-- Records drawn from a dataset --
****************************************
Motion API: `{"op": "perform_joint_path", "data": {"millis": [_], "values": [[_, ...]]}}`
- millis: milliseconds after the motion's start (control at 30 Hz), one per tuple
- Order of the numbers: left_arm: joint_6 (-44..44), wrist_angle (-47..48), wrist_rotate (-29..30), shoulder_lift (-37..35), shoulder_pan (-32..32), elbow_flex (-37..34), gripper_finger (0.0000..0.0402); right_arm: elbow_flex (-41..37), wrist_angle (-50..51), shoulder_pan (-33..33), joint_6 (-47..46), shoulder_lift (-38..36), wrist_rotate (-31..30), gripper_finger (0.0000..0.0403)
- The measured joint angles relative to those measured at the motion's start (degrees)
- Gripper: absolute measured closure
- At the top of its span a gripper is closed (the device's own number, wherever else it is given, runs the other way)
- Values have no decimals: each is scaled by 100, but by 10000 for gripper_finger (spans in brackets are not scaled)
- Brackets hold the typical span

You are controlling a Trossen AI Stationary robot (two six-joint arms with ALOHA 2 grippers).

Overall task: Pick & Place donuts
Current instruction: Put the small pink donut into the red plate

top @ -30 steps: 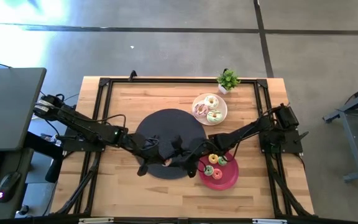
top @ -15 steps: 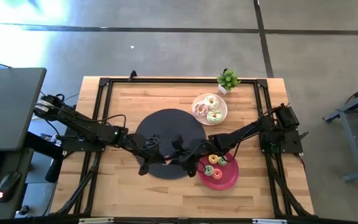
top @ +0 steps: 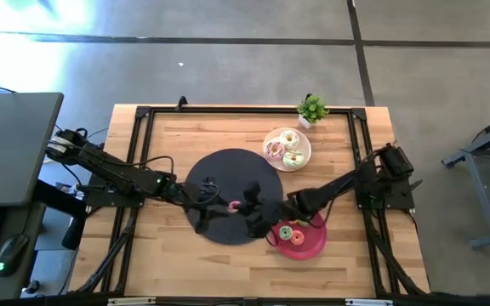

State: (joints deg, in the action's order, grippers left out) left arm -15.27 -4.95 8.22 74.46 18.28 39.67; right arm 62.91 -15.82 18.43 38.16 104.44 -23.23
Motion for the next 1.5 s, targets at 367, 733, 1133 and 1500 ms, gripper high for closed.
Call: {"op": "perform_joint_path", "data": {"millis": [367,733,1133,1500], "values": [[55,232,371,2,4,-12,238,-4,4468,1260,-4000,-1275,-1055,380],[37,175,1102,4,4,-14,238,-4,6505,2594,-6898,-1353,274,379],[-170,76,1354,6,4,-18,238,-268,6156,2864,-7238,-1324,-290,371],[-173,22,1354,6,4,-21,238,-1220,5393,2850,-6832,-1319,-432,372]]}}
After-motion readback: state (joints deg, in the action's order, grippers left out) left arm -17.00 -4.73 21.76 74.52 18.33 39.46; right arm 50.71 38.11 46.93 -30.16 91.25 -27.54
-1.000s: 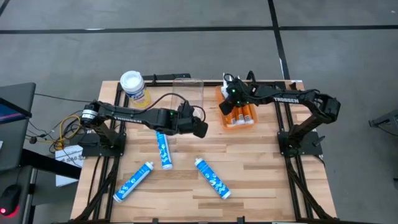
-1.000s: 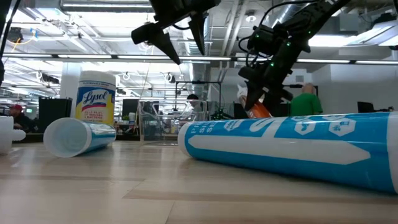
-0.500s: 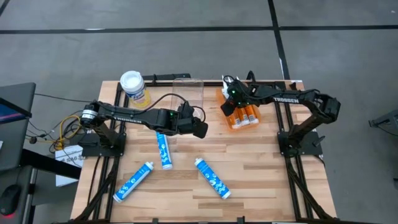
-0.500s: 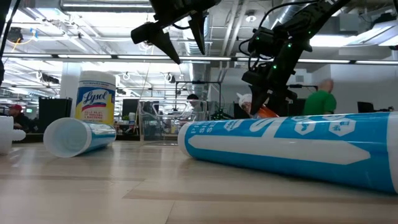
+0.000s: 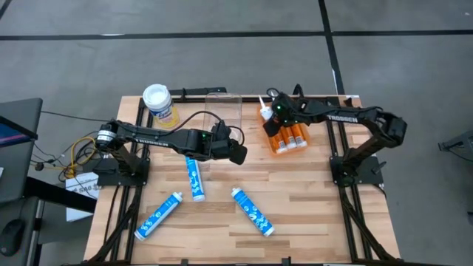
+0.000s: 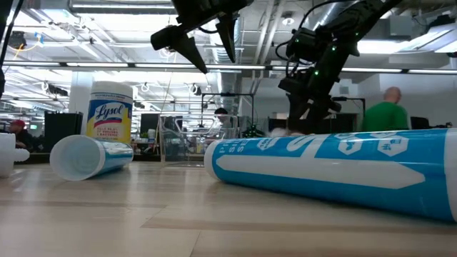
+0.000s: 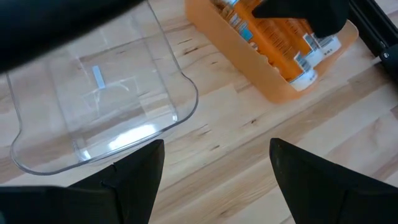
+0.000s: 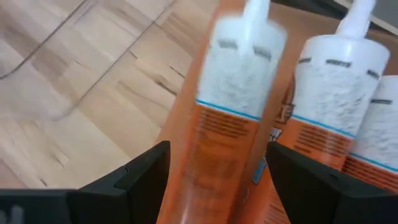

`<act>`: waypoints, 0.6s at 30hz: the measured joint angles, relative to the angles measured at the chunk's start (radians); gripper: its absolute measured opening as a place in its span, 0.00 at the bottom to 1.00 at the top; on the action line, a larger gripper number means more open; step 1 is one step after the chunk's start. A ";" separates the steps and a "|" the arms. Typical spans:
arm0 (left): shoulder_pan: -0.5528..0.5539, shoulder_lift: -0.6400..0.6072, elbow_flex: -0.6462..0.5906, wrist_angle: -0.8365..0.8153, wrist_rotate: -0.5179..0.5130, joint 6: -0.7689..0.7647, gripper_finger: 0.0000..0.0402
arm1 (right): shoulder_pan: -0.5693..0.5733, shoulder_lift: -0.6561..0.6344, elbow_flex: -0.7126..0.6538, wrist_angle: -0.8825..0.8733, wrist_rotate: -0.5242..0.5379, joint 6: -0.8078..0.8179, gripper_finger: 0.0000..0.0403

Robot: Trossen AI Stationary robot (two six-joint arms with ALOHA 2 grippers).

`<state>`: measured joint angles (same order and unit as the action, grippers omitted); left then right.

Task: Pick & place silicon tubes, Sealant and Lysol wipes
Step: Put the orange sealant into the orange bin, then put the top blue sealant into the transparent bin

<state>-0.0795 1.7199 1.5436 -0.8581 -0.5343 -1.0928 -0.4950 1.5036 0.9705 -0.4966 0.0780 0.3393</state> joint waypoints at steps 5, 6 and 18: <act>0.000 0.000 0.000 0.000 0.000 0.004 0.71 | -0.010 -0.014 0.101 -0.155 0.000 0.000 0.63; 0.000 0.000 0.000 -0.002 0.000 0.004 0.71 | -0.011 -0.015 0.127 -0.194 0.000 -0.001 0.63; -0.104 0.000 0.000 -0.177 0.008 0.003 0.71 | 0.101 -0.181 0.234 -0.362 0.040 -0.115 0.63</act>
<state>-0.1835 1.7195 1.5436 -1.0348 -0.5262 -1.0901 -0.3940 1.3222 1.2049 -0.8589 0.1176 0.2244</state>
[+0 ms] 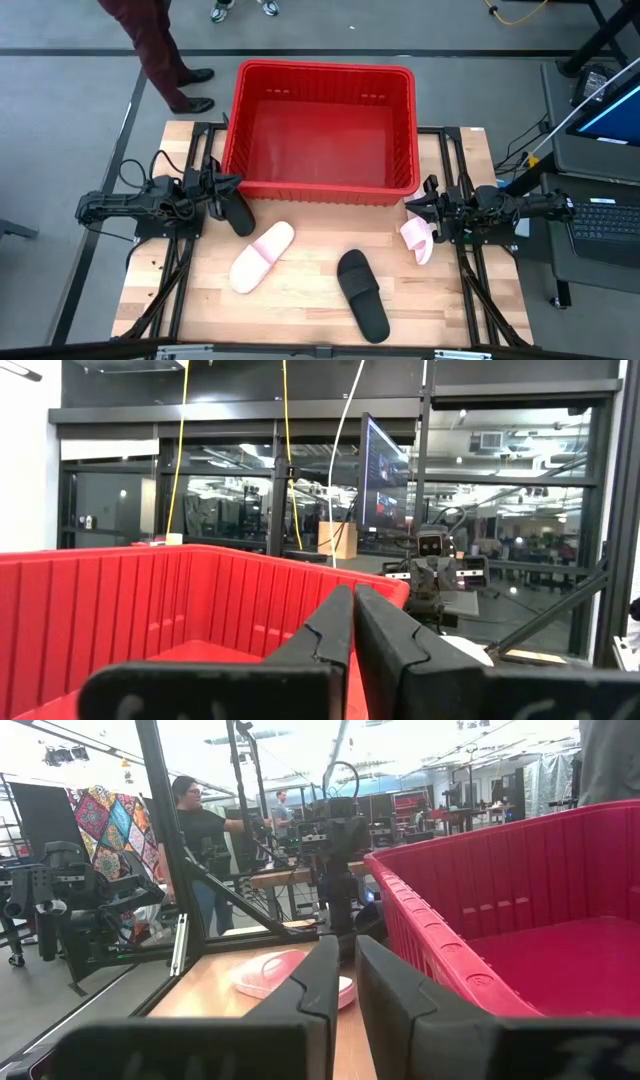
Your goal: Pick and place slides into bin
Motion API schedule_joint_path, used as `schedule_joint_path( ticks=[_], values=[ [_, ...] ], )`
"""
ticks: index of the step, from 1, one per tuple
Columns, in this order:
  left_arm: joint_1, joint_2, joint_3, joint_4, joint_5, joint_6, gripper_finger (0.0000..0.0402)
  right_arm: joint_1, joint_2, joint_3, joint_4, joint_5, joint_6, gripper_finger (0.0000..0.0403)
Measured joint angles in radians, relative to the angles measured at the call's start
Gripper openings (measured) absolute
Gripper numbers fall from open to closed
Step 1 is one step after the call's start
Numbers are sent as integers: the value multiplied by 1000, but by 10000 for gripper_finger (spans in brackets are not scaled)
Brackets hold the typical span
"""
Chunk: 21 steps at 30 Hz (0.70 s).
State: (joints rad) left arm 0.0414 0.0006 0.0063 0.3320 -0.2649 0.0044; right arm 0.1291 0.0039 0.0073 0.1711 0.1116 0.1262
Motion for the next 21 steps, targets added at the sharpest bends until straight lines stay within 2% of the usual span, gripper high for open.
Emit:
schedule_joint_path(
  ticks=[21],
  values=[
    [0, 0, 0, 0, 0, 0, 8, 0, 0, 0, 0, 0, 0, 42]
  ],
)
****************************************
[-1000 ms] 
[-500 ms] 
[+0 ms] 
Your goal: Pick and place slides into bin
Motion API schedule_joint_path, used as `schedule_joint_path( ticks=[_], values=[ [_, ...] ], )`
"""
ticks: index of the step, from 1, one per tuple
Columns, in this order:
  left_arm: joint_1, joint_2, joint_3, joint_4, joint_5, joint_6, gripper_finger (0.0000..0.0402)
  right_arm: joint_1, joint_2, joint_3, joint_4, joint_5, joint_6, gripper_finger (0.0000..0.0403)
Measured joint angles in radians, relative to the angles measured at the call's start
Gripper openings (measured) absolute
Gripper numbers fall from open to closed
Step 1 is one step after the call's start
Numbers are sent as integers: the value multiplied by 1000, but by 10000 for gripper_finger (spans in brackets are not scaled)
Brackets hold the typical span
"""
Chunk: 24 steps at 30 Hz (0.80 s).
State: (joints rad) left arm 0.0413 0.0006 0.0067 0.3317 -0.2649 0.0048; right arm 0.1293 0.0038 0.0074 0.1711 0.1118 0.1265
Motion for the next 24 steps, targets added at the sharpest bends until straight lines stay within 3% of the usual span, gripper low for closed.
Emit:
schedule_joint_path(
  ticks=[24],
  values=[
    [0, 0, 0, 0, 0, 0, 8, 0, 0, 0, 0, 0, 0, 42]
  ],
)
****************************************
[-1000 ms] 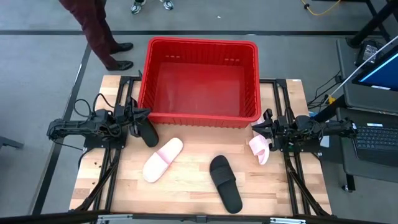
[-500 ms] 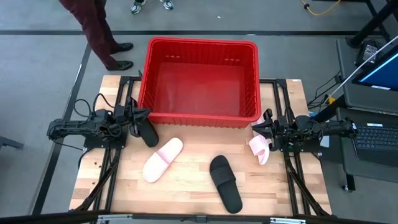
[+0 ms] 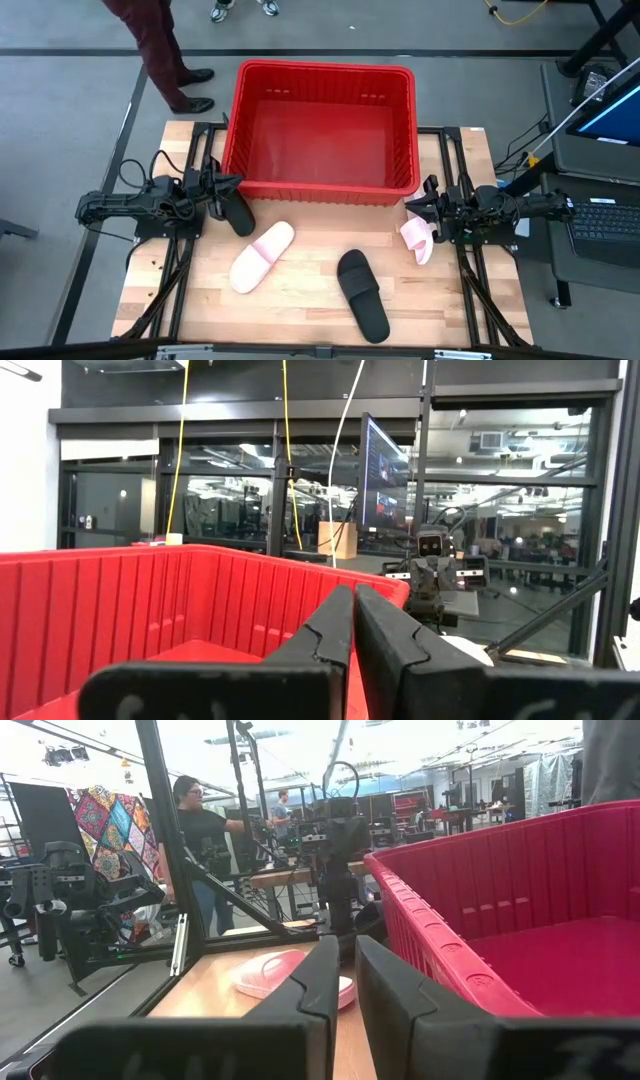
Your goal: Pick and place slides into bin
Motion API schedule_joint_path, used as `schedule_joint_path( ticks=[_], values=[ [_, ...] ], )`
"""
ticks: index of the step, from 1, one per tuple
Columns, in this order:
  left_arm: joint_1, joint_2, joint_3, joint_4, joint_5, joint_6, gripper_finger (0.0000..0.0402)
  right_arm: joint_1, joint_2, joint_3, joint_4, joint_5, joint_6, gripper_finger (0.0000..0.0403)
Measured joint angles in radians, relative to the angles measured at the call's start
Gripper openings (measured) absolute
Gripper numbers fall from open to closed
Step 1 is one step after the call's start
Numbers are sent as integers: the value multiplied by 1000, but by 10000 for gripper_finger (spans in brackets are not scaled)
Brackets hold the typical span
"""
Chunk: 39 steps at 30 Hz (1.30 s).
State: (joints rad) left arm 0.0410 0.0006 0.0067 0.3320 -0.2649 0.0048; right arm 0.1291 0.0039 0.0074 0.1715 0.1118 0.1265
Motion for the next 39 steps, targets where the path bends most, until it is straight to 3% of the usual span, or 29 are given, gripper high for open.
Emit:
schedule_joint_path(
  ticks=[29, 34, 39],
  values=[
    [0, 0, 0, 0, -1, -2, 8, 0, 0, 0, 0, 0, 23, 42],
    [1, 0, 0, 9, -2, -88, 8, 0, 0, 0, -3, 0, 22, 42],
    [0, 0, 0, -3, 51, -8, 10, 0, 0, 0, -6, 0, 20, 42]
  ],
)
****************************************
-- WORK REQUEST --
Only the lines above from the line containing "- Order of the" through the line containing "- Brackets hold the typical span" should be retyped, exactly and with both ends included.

-- PROBLEM SOLUTION --
- Order of the numbers: left_arm: joint_6 (-44..44), wrist_angle (-47..48), wrist_rotate (-29..30), shoulder_lift (-37..35), shoulder_pan (-32..32), elbow_flex (-37..34), gripper_finger (0.0000..0.0402); right_arm: elbow_flex (-41..37), wrist_angle (-50..51), shoulder_pan (-33..33), joint_6 (-47..46), shoulder_lift (-38..36), wrist_rotate (-31..30), gripper_finger (0.0000..0.0403)
- The measured joint angles relative to those measured at the motion's start (degrees)
- Gripper: absolute measured closure
- At the top of its span a gripper is closed (the device's own number, wherever else it is given, runs the other way)
- Values have no decimals: each is scaled by 100, but by 10000 for gripper_finger (spans in brackets are not scaled)
- Brackets hold the typical span

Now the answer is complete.